Ameliorative effect of resveratrol against cymoxanil-mancozeb induced toxicity in rats.

This study was conducted to evaluate the cymoxanil-mancozeb (CM) toxicity and investigate the ameliorative effect of resveratrol (Res) against cymoxanil-mancozeb toxicity. Forty rats were divided into four groups; the first group was used as a control group, the second group was exposed to Res only at a dose of 20 mg/kg body weight for 4 weeks, and the third group was administered CM only at a dose of 799 mg/kg body weight for 4 weeks, The fourth group was co-treated with Res+CM for 4 weeks. Blood samples were analyzed for hematological and biochemical parameters. The comet assay was done on liver and blood specimens and histopathological examinations of the liver and intestine.

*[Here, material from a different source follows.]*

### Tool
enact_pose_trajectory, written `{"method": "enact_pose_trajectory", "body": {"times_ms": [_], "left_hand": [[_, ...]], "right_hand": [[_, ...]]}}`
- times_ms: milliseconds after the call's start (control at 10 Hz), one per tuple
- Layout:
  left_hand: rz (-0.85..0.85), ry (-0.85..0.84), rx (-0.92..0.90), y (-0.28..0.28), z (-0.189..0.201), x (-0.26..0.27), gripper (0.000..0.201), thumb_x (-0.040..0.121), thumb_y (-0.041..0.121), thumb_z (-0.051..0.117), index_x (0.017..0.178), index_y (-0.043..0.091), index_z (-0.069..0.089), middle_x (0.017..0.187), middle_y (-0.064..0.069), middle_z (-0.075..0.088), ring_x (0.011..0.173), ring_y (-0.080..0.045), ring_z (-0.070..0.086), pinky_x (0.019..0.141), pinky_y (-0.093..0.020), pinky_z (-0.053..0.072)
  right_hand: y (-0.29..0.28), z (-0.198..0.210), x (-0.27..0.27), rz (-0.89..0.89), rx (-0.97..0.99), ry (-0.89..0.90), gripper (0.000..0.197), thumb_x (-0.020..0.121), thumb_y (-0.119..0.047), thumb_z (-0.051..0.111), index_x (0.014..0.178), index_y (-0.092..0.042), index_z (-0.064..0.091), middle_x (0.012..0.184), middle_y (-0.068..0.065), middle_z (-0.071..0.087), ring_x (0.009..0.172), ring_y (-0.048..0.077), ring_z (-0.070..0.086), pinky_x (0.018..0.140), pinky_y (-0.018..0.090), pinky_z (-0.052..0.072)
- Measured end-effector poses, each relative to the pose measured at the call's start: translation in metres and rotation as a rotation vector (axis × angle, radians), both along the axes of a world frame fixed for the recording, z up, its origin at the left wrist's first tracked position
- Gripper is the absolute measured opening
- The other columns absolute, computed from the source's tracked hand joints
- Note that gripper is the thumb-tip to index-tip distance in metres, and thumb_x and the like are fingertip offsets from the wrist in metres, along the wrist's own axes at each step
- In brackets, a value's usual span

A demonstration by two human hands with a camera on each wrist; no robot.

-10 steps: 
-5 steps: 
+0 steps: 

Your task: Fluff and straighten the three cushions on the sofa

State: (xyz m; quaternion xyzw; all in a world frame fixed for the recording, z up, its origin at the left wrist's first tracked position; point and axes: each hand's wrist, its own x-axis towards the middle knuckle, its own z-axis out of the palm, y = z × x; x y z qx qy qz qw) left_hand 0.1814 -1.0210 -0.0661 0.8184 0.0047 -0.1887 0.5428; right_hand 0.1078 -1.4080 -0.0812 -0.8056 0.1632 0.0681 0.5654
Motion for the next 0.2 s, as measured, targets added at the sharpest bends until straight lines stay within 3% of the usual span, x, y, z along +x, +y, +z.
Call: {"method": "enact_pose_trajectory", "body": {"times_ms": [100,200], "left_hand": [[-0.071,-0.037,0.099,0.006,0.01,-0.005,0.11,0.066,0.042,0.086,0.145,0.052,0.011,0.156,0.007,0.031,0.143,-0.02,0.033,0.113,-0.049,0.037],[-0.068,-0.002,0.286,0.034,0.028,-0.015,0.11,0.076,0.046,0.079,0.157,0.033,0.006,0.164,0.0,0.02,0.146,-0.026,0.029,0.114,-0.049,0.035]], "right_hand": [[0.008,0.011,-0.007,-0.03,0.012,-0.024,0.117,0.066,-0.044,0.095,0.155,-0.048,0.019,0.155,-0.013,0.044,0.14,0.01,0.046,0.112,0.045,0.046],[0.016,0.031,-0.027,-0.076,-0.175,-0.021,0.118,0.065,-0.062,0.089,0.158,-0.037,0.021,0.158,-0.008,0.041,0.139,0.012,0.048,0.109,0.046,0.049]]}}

The results demonstrated that CM exposure caused a significant increase in WBCs, lymphocytes, granulocytes, monocytes ALT, AST, ALP, and GGT, and total cholesterol and triglycerides levels accompanied by a decrease in HGB, HCT, RBCs and MCV, MCH, MCHC, HDL and glucose levels with no significant DNA damage in liver and blood. CM mixture induced severe pathological changes in small intestine and liver. Co-treatment of Res with CM improved hematological picture, lipid and glucose profiles also liver enzymes and decreased changes in the architecture of the liver and intestine.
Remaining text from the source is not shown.